## What to work on
In how many lines of the records does "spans" appear? Answer with one number.

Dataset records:
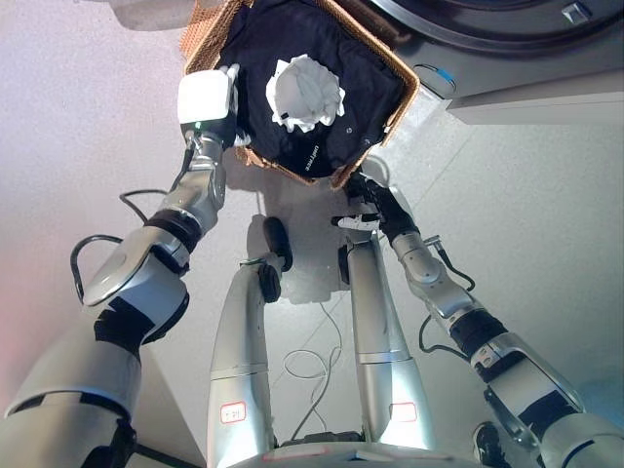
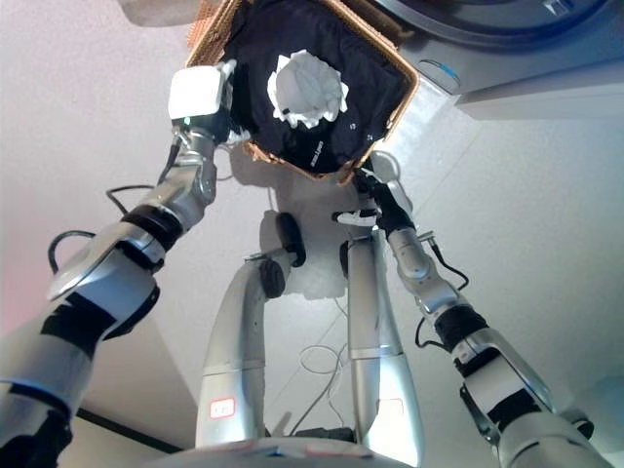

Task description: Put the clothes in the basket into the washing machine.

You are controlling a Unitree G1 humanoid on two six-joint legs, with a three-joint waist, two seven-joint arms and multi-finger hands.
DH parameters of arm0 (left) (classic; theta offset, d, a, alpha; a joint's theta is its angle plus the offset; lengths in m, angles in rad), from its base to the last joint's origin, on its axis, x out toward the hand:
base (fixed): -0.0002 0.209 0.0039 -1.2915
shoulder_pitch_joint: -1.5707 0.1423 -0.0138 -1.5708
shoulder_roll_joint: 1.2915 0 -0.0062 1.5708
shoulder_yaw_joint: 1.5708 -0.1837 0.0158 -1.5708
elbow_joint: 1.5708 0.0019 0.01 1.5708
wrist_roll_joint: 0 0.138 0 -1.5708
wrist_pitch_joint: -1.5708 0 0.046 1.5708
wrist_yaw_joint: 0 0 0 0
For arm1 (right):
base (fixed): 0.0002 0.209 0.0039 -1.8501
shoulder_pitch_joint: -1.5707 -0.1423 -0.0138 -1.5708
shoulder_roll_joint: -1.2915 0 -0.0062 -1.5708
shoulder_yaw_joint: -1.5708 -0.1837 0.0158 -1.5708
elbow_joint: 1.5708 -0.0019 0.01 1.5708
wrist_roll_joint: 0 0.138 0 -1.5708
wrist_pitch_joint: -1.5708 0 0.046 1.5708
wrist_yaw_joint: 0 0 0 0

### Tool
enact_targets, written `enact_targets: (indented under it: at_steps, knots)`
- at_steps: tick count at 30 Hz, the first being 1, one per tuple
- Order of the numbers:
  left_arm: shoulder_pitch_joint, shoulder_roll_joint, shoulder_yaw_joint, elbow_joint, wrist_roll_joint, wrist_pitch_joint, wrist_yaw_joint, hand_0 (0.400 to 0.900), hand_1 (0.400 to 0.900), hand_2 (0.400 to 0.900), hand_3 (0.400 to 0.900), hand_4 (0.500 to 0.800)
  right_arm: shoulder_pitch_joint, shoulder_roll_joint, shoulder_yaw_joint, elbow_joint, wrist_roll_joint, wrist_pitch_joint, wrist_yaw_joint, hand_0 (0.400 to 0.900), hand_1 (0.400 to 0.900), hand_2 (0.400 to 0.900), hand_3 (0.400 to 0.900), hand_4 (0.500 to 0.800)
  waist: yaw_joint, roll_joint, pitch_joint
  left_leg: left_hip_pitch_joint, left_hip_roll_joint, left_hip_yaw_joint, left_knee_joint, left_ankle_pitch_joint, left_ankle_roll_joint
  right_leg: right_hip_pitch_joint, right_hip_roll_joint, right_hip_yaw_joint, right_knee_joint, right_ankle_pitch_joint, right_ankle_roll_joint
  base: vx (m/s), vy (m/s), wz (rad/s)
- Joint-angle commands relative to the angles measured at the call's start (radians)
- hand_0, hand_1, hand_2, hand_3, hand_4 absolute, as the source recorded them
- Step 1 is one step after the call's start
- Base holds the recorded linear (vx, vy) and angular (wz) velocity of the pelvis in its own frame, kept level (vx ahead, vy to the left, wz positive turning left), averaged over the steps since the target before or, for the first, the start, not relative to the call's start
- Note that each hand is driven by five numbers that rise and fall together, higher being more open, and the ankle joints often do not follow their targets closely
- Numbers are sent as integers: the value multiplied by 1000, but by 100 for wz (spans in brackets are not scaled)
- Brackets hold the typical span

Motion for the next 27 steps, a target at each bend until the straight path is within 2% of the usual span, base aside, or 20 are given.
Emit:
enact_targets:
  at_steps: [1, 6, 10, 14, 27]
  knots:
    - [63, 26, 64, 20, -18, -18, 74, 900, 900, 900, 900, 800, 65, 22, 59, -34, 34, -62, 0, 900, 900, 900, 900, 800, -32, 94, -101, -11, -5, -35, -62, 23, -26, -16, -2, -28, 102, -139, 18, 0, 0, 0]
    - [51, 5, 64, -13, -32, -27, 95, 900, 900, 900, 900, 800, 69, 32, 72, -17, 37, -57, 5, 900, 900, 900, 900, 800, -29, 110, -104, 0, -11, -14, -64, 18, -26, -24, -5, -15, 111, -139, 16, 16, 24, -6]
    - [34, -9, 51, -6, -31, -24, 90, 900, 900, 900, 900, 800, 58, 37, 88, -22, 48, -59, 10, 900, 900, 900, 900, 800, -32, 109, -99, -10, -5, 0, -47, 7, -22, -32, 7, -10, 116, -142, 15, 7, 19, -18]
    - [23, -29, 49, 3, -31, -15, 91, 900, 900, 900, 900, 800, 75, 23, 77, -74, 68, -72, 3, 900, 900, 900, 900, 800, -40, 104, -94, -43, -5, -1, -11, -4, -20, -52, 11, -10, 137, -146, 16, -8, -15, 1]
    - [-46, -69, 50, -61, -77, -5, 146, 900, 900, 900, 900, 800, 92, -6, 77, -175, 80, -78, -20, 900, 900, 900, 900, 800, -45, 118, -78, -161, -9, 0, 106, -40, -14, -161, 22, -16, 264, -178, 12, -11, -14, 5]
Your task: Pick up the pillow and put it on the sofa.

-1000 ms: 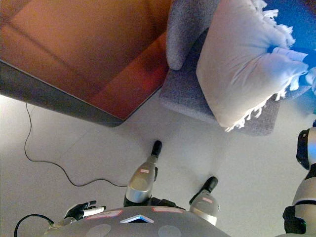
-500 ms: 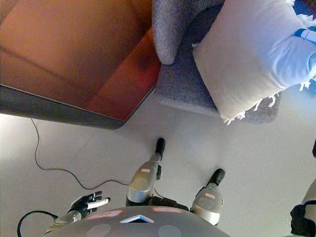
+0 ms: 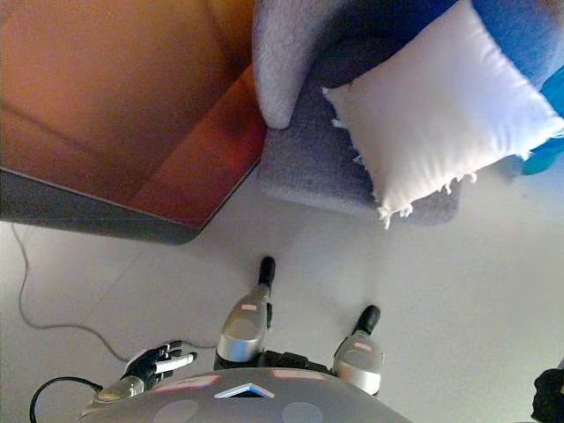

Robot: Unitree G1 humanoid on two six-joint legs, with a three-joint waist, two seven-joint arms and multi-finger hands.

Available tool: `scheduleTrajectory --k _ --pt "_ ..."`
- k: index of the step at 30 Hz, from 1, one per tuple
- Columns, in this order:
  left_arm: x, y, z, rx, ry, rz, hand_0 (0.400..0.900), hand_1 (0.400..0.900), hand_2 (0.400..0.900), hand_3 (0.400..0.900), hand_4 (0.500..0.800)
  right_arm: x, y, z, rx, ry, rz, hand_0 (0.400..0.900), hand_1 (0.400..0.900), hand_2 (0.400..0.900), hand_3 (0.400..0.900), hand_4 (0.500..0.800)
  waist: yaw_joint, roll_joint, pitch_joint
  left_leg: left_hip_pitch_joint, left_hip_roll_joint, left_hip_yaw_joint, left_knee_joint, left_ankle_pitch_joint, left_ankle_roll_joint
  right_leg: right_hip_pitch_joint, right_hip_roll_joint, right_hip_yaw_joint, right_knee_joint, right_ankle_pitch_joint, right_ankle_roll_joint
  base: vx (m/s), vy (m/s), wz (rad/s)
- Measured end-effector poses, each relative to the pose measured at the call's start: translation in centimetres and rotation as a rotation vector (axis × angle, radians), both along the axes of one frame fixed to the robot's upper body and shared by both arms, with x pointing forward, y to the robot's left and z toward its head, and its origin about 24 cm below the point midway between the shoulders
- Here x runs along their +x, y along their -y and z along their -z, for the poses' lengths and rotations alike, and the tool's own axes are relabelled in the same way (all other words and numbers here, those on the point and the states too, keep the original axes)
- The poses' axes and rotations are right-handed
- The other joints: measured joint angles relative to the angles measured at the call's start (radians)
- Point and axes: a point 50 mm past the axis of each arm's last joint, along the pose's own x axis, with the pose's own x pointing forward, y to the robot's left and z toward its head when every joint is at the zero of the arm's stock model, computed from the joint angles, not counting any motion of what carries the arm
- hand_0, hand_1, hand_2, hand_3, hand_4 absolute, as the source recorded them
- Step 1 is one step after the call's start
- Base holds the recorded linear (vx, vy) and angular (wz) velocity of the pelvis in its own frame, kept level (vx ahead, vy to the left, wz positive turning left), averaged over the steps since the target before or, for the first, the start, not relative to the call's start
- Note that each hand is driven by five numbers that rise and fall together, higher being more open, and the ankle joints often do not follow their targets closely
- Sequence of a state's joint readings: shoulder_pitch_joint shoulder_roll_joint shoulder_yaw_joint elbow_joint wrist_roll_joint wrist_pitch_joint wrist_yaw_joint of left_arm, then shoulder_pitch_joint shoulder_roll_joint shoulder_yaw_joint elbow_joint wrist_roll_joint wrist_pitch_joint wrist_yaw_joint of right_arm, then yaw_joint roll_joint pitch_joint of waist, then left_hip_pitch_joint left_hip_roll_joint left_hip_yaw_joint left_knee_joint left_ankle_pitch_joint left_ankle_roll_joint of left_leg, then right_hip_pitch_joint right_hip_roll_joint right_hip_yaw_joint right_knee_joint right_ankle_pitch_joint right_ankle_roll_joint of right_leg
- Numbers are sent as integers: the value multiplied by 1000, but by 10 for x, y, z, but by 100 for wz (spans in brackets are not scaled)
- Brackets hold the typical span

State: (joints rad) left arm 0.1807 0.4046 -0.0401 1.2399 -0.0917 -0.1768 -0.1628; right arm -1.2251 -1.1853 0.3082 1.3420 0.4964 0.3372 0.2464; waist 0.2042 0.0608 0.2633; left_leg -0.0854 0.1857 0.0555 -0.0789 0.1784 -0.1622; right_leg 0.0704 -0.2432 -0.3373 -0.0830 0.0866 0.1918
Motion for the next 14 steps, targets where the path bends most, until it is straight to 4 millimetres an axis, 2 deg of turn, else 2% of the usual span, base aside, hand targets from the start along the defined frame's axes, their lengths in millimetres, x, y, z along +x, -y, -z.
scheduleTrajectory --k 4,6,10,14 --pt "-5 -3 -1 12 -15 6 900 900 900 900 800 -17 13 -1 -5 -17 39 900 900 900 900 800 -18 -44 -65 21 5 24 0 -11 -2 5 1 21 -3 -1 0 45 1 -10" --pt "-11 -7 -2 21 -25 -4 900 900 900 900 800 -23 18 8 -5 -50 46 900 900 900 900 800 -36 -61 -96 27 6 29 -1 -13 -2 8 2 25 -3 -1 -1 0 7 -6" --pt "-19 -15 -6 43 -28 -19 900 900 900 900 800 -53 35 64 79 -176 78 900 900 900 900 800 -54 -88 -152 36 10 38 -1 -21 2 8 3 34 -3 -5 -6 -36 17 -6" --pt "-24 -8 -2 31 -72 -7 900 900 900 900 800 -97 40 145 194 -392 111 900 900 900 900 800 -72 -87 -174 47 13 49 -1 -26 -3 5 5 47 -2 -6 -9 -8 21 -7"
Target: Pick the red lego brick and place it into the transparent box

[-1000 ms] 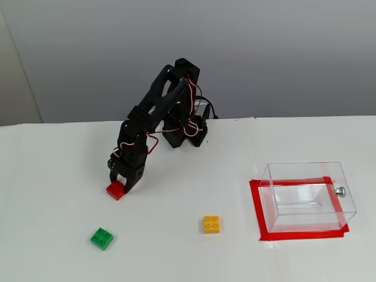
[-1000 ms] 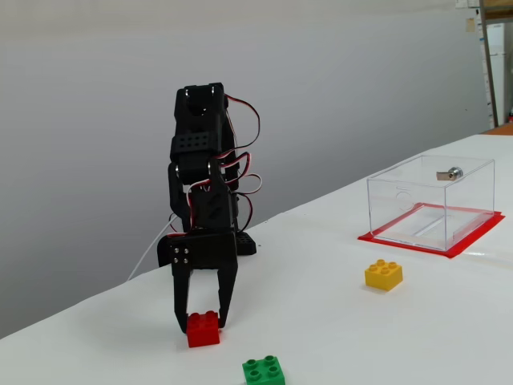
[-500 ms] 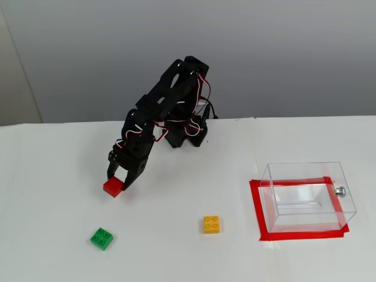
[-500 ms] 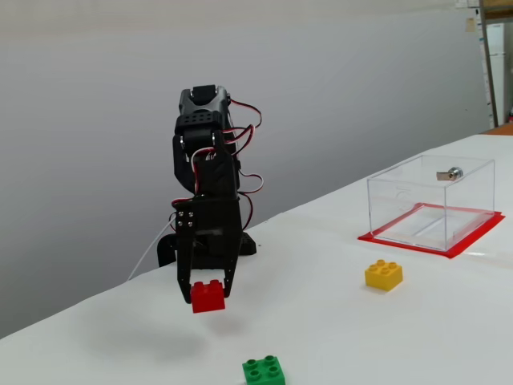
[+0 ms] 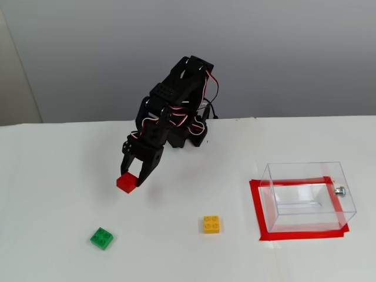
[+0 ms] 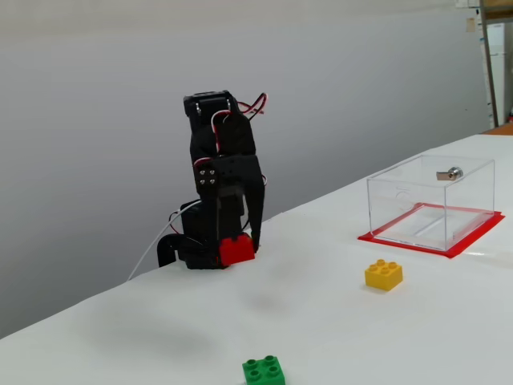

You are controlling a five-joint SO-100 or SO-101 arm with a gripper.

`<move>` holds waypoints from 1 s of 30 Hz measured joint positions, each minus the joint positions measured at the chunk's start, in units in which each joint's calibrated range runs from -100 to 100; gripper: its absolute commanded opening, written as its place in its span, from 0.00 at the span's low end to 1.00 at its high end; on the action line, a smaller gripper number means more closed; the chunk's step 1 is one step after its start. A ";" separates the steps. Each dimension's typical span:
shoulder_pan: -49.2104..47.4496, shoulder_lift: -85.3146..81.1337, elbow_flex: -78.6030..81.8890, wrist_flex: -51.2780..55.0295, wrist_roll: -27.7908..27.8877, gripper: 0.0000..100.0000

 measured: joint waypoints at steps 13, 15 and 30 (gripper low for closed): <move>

## Task answer
2